- _DATA BLOCK_
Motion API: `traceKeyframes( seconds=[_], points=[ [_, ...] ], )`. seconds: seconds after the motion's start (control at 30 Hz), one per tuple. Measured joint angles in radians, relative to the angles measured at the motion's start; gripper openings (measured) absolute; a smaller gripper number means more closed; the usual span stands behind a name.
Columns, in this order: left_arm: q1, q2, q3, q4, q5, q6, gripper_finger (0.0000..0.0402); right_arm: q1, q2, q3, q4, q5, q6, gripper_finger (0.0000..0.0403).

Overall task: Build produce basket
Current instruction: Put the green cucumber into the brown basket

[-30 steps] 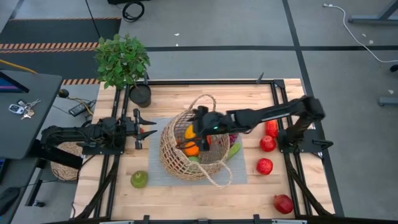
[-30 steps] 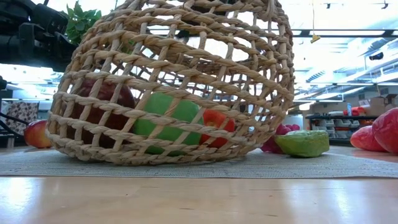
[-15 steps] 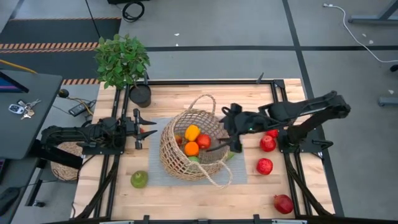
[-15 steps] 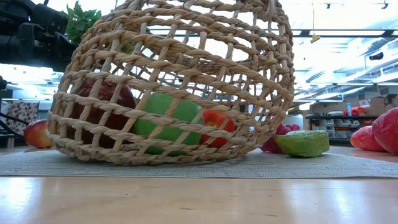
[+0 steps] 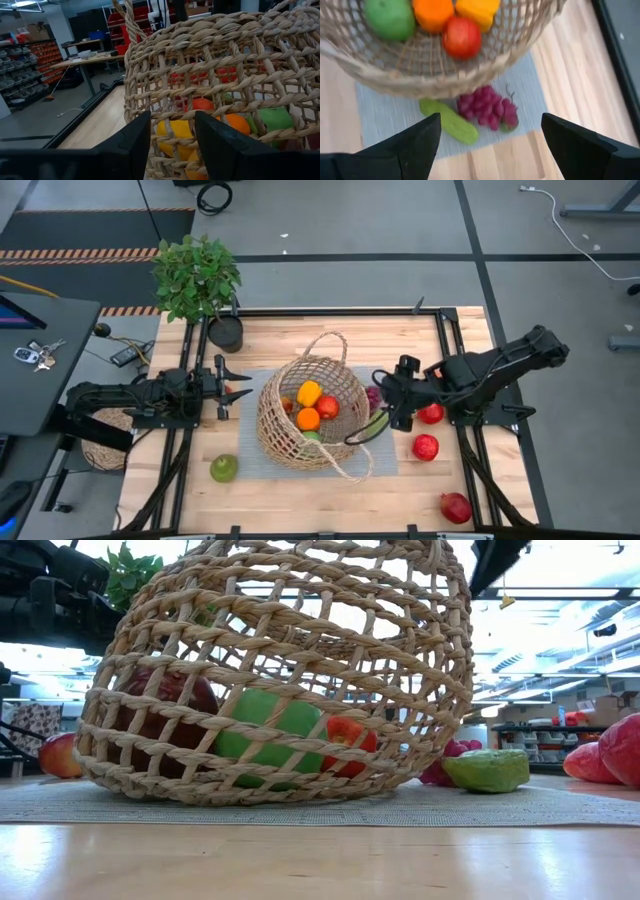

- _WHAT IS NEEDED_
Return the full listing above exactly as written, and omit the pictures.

- _RESPONSE TO THIS TASK_
Motion API: `traceKeyframes( seconds=[_], points=[ [_, ...] ], )`. seconds: seconds after the motion's start (control at 30 Hz), one per tuple. Measured joint angles in radians, relative to the angles measured at the motion's start; gripper openings (measured) absolute; a smaller gripper number means more closed; the usual span stands behind a name.
Columns, in this order: left_arm: q1, q2, q3, q4, q5, q6, gripper_finger (0.0000..0.0402); right_arm: q1, q2, q3, q4, q5, q6, gripper_finger (0.0000..0.0403).

Overall task: Build produce basket
Current instruction: Put the green cucumber into the brown basket

[-30 steps] 
[-30 steps] 
[-15 steps] 
[-15 steps] 
[+0 steps] 

The exercise requires nothing more.